What number of lines in the listing contain "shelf"? Answer with that number only.

Data extract START

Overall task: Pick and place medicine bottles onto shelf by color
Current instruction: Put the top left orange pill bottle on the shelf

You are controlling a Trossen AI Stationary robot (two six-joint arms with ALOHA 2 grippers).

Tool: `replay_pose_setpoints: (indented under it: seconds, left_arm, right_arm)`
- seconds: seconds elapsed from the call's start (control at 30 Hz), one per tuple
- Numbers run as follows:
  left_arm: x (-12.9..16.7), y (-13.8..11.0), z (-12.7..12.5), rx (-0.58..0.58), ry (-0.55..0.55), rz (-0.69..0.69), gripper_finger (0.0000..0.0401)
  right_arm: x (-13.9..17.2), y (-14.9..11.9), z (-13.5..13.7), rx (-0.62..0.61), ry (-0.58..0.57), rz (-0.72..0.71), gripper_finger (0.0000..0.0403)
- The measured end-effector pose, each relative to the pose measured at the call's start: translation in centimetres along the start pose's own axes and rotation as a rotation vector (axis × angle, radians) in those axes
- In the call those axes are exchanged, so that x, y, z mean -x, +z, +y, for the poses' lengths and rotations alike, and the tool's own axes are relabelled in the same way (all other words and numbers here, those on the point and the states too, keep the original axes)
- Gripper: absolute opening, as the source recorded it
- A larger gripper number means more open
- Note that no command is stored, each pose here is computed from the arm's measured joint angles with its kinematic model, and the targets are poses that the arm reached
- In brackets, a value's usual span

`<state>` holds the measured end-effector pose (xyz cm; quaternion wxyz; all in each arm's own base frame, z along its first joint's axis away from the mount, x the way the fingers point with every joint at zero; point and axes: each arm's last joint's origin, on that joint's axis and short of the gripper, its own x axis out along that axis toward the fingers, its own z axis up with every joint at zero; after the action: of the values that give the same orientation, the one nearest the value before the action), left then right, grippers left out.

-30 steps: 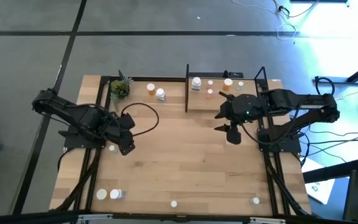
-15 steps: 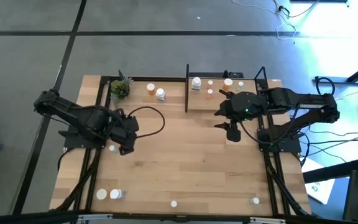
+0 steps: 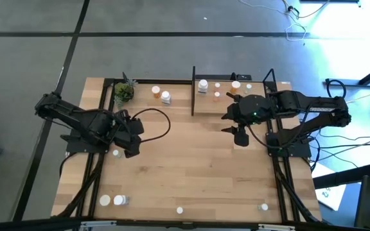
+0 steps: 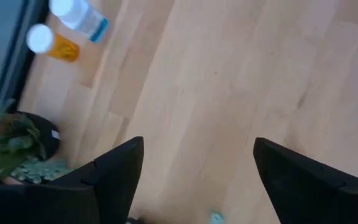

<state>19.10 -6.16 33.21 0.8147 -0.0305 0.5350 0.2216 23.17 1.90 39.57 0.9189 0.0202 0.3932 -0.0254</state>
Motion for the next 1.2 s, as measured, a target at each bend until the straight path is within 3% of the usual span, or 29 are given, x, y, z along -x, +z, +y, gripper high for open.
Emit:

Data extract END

### Written response
2